- LISTED RECORDS -
_ _ _ _ _ _ _
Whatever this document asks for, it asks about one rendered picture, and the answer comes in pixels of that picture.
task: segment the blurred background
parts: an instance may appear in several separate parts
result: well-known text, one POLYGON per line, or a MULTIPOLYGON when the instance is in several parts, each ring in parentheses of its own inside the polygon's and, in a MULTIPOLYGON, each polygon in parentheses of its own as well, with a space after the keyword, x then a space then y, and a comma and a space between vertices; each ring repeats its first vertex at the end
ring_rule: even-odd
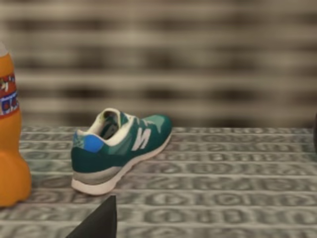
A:
POLYGON ((106 107, 175 126, 311 127, 316 0, 1 0, 24 123, 106 107))

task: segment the patterned tablecloth
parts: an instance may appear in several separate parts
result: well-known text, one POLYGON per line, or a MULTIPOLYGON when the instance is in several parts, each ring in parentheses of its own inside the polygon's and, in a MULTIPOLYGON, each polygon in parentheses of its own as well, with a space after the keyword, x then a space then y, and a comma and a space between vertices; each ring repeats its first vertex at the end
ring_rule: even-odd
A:
MULTIPOLYGON (((106 196, 70 188, 71 127, 24 127, 28 201, 0 210, 1 238, 64 238, 106 196)), ((118 238, 316 238, 309 129, 175 128, 166 150, 112 194, 118 238)))

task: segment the white shoe sole
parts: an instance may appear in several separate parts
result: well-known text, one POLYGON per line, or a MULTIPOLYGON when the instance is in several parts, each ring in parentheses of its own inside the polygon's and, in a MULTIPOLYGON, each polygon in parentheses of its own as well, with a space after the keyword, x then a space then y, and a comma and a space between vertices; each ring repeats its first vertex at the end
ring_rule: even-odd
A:
POLYGON ((97 185, 89 185, 89 184, 84 184, 84 183, 82 183, 78 180, 75 180, 73 178, 71 181, 71 186, 73 189, 75 189, 79 192, 89 194, 89 195, 98 196, 98 195, 106 194, 115 188, 115 186, 119 182, 119 180, 121 180, 122 177, 127 172, 129 172, 134 165, 138 164, 141 161, 150 159, 150 158, 154 157, 155 155, 159 154, 162 150, 164 150, 165 147, 167 146, 170 138, 171 138, 171 134, 168 136, 168 138, 166 139, 164 144, 161 145, 159 148, 157 148, 151 152, 148 152, 144 155, 140 155, 140 156, 137 156, 137 157, 131 159, 125 166, 122 167, 122 169, 113 178, 111 178, 107 182, 97 184, 97 185))

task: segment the teal running shoe
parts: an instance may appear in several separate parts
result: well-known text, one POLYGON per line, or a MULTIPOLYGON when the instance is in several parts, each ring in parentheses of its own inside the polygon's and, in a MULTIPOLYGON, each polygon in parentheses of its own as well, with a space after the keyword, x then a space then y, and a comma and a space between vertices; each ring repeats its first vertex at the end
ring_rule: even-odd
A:
POLYGON ((110 192, 135 164, 160 153, 171 132, 166 116, 139 119, 116 109, 103 110, 87 131, 74 134, 72 187, 90 195, 110 192))

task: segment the bottle label
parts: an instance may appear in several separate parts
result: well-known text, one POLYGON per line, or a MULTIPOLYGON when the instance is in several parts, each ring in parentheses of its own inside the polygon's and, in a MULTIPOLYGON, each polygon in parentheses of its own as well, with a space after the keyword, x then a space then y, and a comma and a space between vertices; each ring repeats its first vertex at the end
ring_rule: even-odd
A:
POLYGON ((18 108, 14 73, 0 77, 0 118, 11 115, 18 108))
_ _ _ _ _ _ _
- WHAT THIS TASK INVOLVES -
Set down the data above verbatim, omitting every image.

- ANSWER TO THIS TASK -
Whatever this document asks for, it asks about one rendered picture, and the answer comes in pixels of that picture.
task: segment the blurred background
parts: an instance may appear in several separate parts
result: well-known text, one POLYGON per line, or a MULTIPOLYGON when the instance is in several parts, each ring in parentheses of its own inside the polygon's and, in a MULTIPOLYGON, each polygon in parentheses of its own as well, with a space after the keyword, x then a space then y, and a comma and a space between vertices; each ring repeats its first vertex at the end
ring_rule: even-odd
A:
POLYGON ((106 107, 175 126, 311 127, 316 0, 1 0, 24 123, 106 107))

task: segment the patterned tablecloth
parts: an instance may appear in several separate parts
result: well-known text, one POLYGON per line, or a MULTIPOLYGON when the instance is in several parts, each ring in parentheses of its own inside the polygon's and, in a MULTIPOLYGON, each polygon in parentheses of its own as well, with a space after the keyword, x then a space then y, and a comma and a space between vertices; each ring repeats its first vertex at the end
ring_rule: even-odd
A:
MULTIPOLYGON (((106 196, 70 188, 71 127, 24 127, 28 201, 0 210, 1 238, 64 238, 106 196)), ((118 238, 316 238, 309 129, 175 128, 166 150, 112 194, 118 238)))

task: segment the white shoe sole
parts: an instance may appear in several separate parts
result: well-known text, one POLYGON per line, or a MULTIPOLYGON when the instance is in several parts, each ring in parentheses of its own inside the polygon's and, in a MULTIPOLYGON, each polygon in parentheses of its own as well, with a space after the keyword, x then a space then y, and a comma and a space between vertices; each ring repeats its first vertex at the end
ring_rule: even-odd
A:
POLYGON ((97 185, 89 185, 89 184, 84 184, 84 183, 82 183, 78 180, 75 180, 73 178, 71 181, 71 186, 73 189, 75 189, 79 192, 89 194, 89 195, 98 196, 98 195, 106 194, 115 188, 115 186, 119 182, 119 180, 121 180, 122 177, 127 172, 129 172, 134 165, 138 164, 141 161, 150 159, 150 158, 154 157, 155 155, 159 154, 162 150, 164 150, 165 147, 167 146, 170 138, 171 138, 171 134, 168 136, 168 138, 166 139, 164 144, 161 145, 159 148, 157 148, 151 152, 148 152, 144 155, 140 155, 140 156, 137 156, 137 157, 131 159, 125 166, 122 167, 122 169, 113 178, 111 178, 107 182, 97 184, 97 185))

task: segment the teal running shoe
parts: an instance may appear in several separate parts
result: well-known text, one POLYGON per line, or a MULTIPOLYGON when the instance is in several parts, each ring in parentheses of its own inside the polygon's and, in a MULTIPOLYGON, each polygon in parentheses of its own as well, with a space after the keyword, x then a space then y, and a comma and a space between vertices; each ring repeats its first vertex at the end
ring_rule: even-odd
A:
POLYGON ((110 192, 135 164, 160 153, 171 132, 166 116, 139 119, 116 109, 103 110, 87 131, 74 134, 72 187, 90 195, 110 192))

task: segment the bottle label
parts: an instance may appear in several separate parts
result: well-known text, one POLYGON per line, or a MULTIPOLYGON when the instance is in several parts, each ring in parentheses of its own inside the polygon's and, in a MULTIPOLYGON, each polygon in parentheses of its own as well, with a space after the keyword, x then a space then y, and a comma and a space between vertices; each ring repeats its first vertex at the end
ring_rule: even-odd
A:
POLYGON ((18 108, 14 73, 0 77, 0 118, 11 115, 18 108))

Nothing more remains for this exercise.